● **REQUIRED WORK**:
Which lines in the records below contain the word "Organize"? Copy each one.

[Items listed in a dataset]
•••

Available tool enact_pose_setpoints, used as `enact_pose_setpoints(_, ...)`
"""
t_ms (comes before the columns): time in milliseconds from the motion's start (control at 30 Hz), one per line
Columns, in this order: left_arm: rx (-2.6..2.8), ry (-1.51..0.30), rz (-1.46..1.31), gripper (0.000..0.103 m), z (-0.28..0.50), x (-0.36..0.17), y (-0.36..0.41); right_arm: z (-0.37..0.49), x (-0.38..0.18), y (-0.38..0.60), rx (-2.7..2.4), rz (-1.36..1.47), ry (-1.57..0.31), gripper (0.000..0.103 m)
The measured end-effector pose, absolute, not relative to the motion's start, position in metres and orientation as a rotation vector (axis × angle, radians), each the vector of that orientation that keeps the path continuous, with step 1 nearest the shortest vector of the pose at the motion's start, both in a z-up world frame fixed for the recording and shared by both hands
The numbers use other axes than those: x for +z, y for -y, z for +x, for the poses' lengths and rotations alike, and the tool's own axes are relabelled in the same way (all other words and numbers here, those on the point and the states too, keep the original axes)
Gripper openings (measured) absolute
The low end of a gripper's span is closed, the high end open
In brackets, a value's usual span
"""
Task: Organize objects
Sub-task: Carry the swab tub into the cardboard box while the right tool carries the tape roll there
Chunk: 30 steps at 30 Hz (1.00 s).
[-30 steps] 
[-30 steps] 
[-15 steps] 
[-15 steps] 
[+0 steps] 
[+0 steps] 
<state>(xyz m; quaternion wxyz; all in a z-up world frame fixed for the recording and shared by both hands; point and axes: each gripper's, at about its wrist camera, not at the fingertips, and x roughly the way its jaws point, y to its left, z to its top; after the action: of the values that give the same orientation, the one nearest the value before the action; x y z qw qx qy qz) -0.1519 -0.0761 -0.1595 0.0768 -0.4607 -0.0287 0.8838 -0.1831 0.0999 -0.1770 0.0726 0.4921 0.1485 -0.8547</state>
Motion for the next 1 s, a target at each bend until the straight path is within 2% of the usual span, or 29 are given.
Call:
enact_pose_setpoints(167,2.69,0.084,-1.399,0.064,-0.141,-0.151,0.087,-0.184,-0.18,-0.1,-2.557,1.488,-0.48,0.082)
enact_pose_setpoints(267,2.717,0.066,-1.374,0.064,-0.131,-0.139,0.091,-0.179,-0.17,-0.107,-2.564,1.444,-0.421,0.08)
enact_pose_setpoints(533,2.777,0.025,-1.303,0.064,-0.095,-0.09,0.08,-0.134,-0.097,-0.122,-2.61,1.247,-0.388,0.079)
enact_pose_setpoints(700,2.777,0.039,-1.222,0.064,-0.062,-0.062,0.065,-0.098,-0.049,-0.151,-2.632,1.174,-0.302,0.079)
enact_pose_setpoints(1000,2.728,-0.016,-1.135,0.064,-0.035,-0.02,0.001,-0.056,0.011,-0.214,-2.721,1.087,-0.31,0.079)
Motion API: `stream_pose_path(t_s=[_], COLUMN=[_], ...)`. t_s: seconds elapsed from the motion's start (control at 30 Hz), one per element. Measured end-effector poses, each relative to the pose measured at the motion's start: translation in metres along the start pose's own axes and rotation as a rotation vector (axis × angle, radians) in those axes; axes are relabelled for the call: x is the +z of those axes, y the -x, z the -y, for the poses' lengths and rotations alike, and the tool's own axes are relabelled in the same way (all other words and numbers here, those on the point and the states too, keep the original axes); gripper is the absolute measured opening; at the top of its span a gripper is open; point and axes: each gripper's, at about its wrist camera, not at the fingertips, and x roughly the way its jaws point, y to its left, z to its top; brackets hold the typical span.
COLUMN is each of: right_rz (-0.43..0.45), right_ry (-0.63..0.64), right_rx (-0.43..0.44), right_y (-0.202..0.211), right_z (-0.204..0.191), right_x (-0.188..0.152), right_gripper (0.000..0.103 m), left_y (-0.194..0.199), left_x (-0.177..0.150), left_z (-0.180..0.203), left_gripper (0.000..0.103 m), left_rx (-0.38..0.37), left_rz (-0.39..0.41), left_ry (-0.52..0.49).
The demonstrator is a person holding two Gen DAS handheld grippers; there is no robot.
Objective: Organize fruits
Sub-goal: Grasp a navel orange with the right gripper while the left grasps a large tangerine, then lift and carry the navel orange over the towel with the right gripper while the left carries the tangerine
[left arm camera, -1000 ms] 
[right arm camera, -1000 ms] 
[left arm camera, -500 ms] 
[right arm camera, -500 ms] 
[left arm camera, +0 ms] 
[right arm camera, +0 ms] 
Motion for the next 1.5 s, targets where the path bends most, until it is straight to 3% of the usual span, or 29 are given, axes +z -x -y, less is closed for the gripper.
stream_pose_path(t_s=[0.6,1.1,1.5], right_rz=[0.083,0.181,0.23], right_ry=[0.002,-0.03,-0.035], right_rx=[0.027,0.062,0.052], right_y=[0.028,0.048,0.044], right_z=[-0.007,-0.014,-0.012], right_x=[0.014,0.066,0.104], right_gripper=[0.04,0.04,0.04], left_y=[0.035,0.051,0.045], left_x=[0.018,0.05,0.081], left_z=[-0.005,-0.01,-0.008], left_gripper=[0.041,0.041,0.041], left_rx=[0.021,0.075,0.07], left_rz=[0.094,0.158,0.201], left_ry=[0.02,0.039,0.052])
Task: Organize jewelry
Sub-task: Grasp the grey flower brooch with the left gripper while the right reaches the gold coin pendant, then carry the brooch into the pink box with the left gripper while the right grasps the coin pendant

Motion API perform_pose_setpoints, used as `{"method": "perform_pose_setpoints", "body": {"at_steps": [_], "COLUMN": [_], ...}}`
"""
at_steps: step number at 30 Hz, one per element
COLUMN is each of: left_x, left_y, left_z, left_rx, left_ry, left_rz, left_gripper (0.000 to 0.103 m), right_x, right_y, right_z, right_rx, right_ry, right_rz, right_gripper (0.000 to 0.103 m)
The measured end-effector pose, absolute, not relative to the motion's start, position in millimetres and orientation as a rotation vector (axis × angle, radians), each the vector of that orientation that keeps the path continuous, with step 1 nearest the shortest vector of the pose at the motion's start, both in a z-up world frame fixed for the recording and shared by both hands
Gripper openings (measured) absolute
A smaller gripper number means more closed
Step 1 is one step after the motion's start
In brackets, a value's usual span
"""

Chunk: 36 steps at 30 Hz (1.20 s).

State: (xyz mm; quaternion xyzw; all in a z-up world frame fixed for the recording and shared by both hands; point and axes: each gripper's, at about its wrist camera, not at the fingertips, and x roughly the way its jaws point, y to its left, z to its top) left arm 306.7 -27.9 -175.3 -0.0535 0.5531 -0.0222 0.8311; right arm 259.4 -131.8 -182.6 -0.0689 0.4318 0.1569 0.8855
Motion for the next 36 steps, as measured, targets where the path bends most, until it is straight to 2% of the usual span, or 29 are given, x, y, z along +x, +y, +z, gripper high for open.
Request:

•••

● **RESPONSE**:
Task: Organize objects
Objective: Organize fruits
Task: Organize jewelry

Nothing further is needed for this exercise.